Latest Social Engineering Posts

Protect Against Shoulder Surfing


Lookout For Shoulder Surfing When Entering Sensitive Data.

As opposed to the majority of articles on this blog relating to company manipulation and exploitation, this Is based and viewed from a "defensive standpoint" namely you, as the social engineer, having the knowledge and skill set on how to protect against a very clever tactic used by many SE'ers named "shoulder surfing". Unlike traditional attack vectors that predominantly happen remotely, such as obtaining a victim's full name and date of birth over the phone by pretending to be a customer service agent from his credit card provider, shoulder surfing Is performed In a physical environment- either targeting someone you know, or anyone at random. So what exactly Is this, and how does It work? Well, I'm glad you've asked! I'll be more than happy to answer your question, as well as briefly explain preventative measures In a very easy to understand manner.

As Its name suggests, shoulder surfing Is used by social engineers to look over the shoulder of their victim, as they're entering/ typing their user credentials Into their computer or cell phone. The objective Is to memorize the details entered- such as usernames & passwords typed by the victim when logging Into their online account to the likes of Facebook, Twitter and any other platform that requires some form of authentication. As simple as It may sound, the SE'er does require a good set of skills to not only mentally capture the keys entered, but to also memorize each and every keystroke. To assist with this, as his target Is typing away, the social engineer will enter every detail Into his cell phone and save the results. Pretty clever, yes? I think so too. This can happen to anyone at anytime, even whilst you're punching In your password Into your PC at work- the cleaner standing behind you could be taking note!  

Thankfully, there are no tools Involved nor the need to purchase any expensive service to protect against shoulder surfing.

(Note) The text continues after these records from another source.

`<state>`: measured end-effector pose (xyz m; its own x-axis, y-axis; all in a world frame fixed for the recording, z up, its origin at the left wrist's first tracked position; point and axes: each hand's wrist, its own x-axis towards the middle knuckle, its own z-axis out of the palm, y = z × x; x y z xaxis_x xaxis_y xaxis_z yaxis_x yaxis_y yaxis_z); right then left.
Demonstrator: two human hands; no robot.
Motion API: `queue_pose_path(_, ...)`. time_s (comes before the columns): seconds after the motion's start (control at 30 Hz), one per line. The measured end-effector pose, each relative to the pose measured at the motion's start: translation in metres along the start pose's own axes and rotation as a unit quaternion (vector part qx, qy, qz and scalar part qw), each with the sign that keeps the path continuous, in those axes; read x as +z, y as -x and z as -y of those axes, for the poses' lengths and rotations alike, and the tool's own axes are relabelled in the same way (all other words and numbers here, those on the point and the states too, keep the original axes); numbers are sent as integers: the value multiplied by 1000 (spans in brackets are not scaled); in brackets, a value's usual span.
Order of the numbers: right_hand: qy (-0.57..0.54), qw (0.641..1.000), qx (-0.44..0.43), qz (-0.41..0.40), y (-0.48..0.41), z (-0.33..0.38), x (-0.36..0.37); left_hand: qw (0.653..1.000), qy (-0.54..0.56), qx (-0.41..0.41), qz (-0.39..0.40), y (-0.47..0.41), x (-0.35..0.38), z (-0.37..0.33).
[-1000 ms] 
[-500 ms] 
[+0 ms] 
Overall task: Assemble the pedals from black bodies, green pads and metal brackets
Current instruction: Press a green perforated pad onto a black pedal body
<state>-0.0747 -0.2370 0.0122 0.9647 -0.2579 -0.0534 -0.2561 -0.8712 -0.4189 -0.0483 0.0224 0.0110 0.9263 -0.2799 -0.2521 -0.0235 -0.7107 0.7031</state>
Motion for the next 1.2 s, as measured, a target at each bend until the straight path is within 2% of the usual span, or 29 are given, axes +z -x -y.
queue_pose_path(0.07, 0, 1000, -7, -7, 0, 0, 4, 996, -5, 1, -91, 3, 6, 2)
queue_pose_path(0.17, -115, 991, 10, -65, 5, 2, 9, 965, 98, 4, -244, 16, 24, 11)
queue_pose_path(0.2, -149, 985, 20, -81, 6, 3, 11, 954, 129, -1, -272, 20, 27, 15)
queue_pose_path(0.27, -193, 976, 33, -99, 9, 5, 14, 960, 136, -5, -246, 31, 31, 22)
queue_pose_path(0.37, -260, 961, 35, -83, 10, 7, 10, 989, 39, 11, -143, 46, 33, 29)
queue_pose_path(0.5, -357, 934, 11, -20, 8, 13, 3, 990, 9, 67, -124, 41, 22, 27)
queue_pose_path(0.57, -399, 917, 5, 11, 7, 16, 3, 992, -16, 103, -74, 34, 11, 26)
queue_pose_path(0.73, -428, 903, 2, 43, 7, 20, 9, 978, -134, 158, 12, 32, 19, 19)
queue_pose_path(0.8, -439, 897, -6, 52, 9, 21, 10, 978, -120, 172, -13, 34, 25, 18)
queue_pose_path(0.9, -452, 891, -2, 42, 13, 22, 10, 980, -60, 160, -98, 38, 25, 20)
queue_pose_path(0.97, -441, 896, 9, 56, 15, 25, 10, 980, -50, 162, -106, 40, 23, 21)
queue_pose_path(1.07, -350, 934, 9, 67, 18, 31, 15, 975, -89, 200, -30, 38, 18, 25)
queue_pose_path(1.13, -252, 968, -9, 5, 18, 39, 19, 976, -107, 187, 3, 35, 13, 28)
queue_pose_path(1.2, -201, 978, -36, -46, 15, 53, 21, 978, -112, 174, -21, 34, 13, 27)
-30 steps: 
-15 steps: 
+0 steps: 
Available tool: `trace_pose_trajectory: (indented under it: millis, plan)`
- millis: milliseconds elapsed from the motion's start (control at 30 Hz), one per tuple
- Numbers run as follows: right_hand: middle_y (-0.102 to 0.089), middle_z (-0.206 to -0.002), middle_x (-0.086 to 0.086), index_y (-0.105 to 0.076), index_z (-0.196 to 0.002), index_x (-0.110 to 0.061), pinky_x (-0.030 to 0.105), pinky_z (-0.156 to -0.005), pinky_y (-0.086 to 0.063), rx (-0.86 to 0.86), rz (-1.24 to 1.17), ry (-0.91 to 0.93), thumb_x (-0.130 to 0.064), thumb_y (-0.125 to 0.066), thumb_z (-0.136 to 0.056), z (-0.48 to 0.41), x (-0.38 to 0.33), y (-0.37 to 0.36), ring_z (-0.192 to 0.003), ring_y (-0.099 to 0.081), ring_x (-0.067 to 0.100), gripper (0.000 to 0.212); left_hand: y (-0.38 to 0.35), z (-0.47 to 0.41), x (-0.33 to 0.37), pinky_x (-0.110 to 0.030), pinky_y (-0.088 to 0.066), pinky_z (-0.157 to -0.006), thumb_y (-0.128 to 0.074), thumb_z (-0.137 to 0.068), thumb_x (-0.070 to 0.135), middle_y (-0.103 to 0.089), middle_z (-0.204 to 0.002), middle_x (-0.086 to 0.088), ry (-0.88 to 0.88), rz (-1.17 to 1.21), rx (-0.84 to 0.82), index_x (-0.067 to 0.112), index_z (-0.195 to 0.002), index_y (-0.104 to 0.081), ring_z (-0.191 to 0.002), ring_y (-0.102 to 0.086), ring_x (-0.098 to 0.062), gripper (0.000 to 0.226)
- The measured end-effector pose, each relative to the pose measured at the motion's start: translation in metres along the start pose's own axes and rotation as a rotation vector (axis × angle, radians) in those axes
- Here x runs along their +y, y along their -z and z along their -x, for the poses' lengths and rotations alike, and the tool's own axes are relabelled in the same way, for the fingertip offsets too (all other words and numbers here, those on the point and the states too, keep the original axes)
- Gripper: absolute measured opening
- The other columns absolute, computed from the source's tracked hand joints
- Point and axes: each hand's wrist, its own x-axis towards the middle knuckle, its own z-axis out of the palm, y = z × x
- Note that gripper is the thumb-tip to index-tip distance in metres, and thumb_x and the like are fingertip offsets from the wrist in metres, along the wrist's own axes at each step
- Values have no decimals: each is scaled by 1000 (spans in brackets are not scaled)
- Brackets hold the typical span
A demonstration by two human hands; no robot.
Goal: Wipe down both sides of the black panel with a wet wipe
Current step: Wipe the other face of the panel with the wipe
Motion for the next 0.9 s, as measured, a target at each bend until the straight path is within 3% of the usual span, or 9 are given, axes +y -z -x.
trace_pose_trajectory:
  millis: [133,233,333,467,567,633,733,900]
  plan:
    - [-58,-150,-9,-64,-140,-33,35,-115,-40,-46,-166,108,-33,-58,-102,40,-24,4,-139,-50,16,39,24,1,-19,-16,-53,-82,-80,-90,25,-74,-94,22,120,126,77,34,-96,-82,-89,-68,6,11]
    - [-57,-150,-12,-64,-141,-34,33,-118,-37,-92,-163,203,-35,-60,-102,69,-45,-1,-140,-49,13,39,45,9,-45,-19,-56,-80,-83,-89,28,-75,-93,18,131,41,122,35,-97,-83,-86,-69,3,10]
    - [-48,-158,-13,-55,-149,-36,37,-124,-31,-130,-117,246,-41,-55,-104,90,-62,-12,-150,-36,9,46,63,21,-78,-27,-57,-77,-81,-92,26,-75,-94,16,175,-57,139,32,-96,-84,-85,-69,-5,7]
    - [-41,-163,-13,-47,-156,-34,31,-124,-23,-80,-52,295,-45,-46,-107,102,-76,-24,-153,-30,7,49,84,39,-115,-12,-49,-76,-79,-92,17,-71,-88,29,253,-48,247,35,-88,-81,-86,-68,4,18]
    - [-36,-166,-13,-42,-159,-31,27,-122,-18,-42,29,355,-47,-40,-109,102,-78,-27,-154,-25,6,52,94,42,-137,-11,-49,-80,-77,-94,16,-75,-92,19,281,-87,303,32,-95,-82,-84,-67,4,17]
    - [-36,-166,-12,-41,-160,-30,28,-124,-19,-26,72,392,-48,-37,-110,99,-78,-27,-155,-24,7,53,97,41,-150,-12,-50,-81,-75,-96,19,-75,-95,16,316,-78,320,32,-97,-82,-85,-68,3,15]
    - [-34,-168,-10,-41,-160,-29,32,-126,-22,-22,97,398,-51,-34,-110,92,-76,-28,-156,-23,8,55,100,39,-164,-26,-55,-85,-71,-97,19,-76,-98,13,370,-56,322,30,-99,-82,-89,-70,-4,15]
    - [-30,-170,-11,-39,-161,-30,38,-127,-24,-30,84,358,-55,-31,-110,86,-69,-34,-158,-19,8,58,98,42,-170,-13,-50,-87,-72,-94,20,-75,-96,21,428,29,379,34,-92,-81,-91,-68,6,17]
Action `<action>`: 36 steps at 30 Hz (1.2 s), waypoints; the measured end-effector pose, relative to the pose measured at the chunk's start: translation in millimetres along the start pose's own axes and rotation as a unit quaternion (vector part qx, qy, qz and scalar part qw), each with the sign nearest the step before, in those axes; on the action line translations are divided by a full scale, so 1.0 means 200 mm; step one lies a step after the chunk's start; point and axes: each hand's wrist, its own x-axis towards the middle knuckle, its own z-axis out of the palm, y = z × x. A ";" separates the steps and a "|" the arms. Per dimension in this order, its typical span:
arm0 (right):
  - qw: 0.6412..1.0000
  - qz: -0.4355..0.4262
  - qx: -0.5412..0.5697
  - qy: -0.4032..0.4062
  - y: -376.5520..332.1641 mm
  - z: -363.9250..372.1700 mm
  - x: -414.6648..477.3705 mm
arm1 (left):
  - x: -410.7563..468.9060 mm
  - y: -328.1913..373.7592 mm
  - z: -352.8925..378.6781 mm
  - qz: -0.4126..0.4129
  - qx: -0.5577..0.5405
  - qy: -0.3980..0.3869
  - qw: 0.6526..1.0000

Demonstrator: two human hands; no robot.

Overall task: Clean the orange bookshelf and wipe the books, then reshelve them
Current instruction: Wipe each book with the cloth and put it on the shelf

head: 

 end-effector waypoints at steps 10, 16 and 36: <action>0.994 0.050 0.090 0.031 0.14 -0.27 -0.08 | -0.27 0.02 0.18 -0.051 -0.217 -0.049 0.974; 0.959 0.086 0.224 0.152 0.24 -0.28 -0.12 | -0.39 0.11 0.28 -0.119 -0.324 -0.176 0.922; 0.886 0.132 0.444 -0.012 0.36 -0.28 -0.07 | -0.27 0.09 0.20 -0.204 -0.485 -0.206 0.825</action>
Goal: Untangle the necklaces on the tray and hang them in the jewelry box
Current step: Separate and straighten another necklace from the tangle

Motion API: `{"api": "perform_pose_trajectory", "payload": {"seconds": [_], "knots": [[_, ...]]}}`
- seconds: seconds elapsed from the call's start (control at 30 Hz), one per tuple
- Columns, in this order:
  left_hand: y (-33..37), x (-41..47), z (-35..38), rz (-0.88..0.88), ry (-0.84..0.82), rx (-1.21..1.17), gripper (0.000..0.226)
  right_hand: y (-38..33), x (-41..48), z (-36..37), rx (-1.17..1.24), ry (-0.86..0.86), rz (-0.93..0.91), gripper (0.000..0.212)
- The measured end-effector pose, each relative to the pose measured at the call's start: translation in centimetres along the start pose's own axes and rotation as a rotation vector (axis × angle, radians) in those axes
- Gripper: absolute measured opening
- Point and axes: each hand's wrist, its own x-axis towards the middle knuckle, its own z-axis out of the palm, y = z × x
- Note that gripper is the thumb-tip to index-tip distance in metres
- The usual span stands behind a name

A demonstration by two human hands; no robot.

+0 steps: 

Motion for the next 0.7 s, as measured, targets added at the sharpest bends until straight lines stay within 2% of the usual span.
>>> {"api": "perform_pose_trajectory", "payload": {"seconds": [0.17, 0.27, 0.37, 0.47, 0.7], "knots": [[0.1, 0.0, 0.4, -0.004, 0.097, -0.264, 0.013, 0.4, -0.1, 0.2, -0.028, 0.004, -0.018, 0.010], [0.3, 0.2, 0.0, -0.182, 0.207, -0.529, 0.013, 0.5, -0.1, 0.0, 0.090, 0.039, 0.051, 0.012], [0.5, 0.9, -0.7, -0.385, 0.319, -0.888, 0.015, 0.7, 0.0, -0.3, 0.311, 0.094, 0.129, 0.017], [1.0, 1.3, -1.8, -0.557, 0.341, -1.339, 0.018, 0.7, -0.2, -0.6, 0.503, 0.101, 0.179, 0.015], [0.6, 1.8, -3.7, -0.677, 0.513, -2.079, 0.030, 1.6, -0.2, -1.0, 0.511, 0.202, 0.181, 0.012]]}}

The only thing that's required, Is "common sense and awareness" and to train yourself to make It a habit to be mindful with every move you make when keying In your sensitive Information. Simply put, be aware of your surroundings, by looking over your shoulder every time you authenticate via PINs, passwords and the like. Where possible, as you're entering your Info, keep your device as close as possible to your body, with the Intention of concealing the keystrokes typed. Also, be sure to not press the "password reveal button" In the Input field of the login form, but rather have It hidden behind the asterisks. In closing, remember to always look left to right and behind you, prior to hitting the keys on your device.